Contexte :
Cet article a été rédigé dans le cadre du séminaire « Crime & Punition », suivi au semestre d’automne 2024 à l’Université de Neuchâtel. L’objectif du cours était d’interroger les fondements moraux et philosophiques des systèmes de justice modernes, en mettant en perspective différents modèles théoriques liés à la punition, à la responsabilité individuelle et à la justice distributive. Dans ce cadre, la question qui m’a guidée tout au long de cet essai pourrait se formuler ainsi :
Peut-on vraiment dire que nous « méritons » ce que nous obtenons, si nos capacités à fournir des efforts sont elles-mêmes façonnées par des facteurs hors de notre contrôle ?
Résumé :
Mon article s’interroge sur la légitimité du mérite personnel comme fondement de la justice distributive. À travers une analyse critique, je confronte deux visions philosophiques opposées : d’un côté, celle de John Rawls, qui rejette l’idée que le mérite (qu’il repose sur le talent ou l’effort) puisse justifier une quelconque inégalité, au motif qu’il s’agit d’attributs arbitrairement distribués dès la naissance ; de l’autre, celle de George Sher, qui cherche à réhabiliter le mérite en affirmant que l’effort, contrairement aux talents, pourrait être considéré comme une capacité universelle, donc méritoire. Je propose une lecture attentive de ces deux approches, en soulignant les limites de la distinction opérée par Sher entre capacités partagées et capacités spécifiques. J’avance ici que la capacité à fournir des efforts, loin d’être universelle, est en réalité façonnée par des facteurs biologiques, sociaux et psychologiques, souvent hors de portée individuelle.

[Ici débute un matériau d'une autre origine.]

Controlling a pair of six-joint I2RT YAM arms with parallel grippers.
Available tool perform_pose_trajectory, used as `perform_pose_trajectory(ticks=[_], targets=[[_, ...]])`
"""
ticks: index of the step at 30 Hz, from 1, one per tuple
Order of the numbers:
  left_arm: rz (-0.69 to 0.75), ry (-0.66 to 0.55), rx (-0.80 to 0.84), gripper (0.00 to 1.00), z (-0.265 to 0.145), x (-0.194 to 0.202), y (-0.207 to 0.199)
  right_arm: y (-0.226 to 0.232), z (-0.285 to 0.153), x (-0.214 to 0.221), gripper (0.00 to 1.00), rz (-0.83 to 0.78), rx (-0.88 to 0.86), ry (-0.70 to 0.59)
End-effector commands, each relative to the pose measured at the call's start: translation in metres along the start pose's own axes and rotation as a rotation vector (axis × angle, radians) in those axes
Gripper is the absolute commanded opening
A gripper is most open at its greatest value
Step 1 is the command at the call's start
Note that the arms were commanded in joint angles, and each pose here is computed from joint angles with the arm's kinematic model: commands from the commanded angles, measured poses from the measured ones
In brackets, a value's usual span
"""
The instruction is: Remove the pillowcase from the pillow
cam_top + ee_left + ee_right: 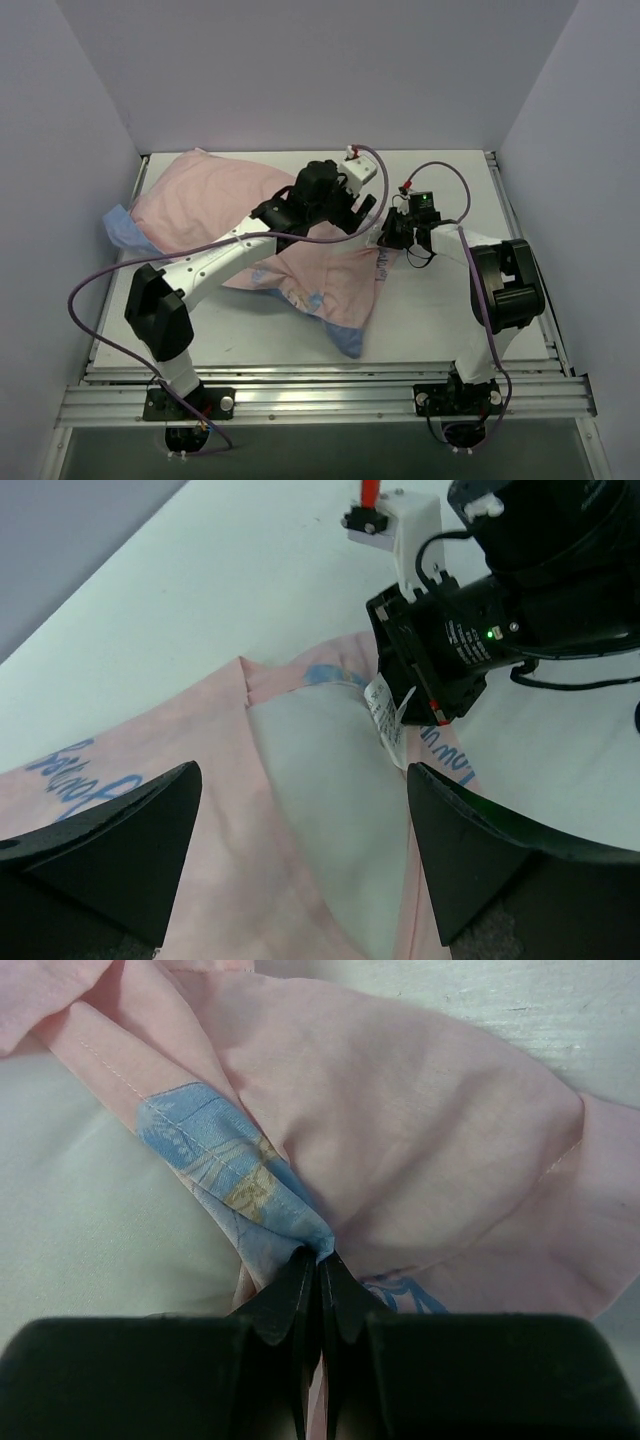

Je montrerai alors que la capacité d’endurance, la résilience ou même la motivation sont elles aussi profondément influencées par des conditions de départ inégalitaires. Ces éléments rendent donc l’effort lui-même contingent, au même titre que les talents naturels. Ainsi, même si la thèse de Sher est intellectuellement stimulante et peut sembler intuitivement juste, elle repose selon moi sur une vision idéalisée de la responsabilité individuelle. La conclusion défendue dans ce texte s’inscrit en faveur de la perspective rawlsienne : le mérite, même fondé sur l’effort, ne constitue pas une base équitable pour organiser la répartition des ressources. En conséquence, une justice réellement distributive ne peut se fonder sur des critères aussi instables et inégalement distribués.